R v Dawes, [2013] WLR(D) 130 Court of Appeal

The defendant, Mark Dawes went to his estranged wife’s house and found her asleep on the sofa with Graham Pethard. He awoke him and started punching him in the face and hitting him with a bottle. According to the defendant, Pethard took the bottle off him and attacked him. The defendant then grabbed a knife from the kitchen and fatally stabbed him in the neck. At trial he raised the defence of self-defence which was not accepted by the jury. The judge held that the defence of loss of control could not be put to the jury under s.55(6)(a) as he had incited the violence. He was convicted of murder and appealed contending the defence of loss of control should have been put to the jury on the grounds that the case of R v Johnson 1989 was still good law and had survived the legislative provision.

Held: 

S.55(6)(a) did not overrule R v Johnson. On the facts there was insufficient evidence that it was Dawes purpose to provide him with an excuse or opportunity to use violence. However, the judge was correct for not leaving the  loss of control defence to the jury as there was insufficient evidence that he had lost his control

Lord Chief Justice:

“There was some debate about the continuing authority, if any, of Johnson [1989] 89 Cr. App. R 148, decided in the context of the former provocation defence.
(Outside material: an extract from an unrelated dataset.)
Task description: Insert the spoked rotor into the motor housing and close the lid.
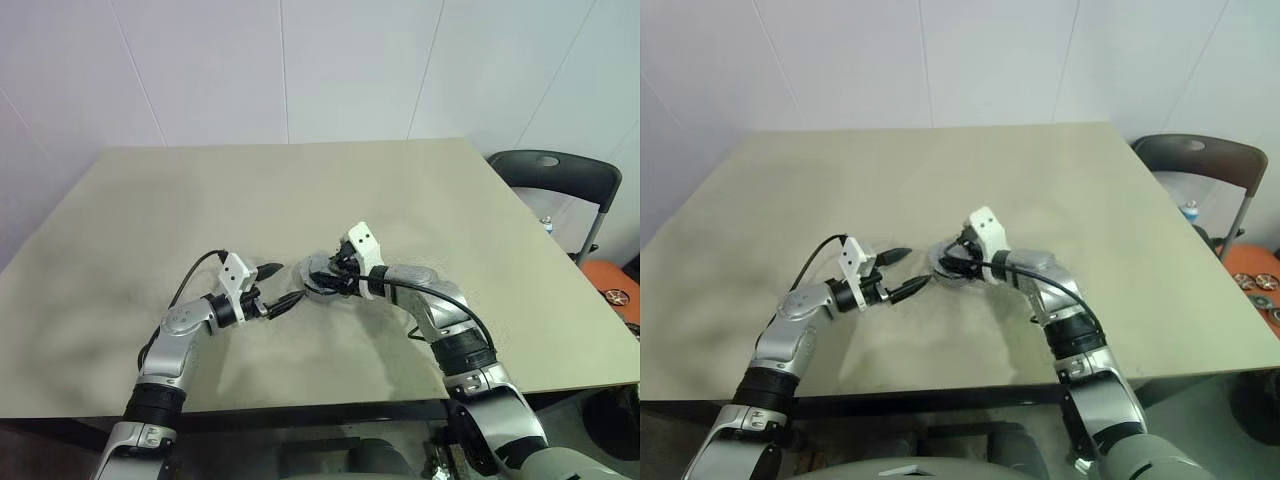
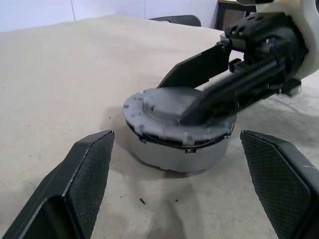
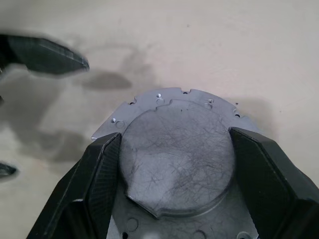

In that case the court rejected the submission "that the mere fact that a defendant caused a reaction in others, which in turn led him to lose his self-control, should result in the issue of provocation being outside a jury's consideration". In our judgment, for the purposes of the loss of control defence, the impact of Johnson is now diminished, but not wholly extinguished by the new statutory provisions. One may wonder (and the judge would have to consider) how often a defendant who is out to incite violence could be said to "fear" serious violence; often he may be welcoming it. Similarly, one may wonder how such a defendant may have a justifiable sense of being seriously wronged if he successfully incites someone else to use violence towards him. Those are legitimate issues for consideration, but as a matter of statutory construction, the mere fact that in some general way the defendant was behaving badly and looking for and provoking trouble does not of itself lead to the disapplication of the qualifying triggers based on s.55(3)(4) and (5) unless his actions were intended to provide him with the excuse or opportunity to use violence. As Johnson no longer fully reflects the appropriate principle, further reference to it is inappropriate. The relevant principle is identified in the present judgment.”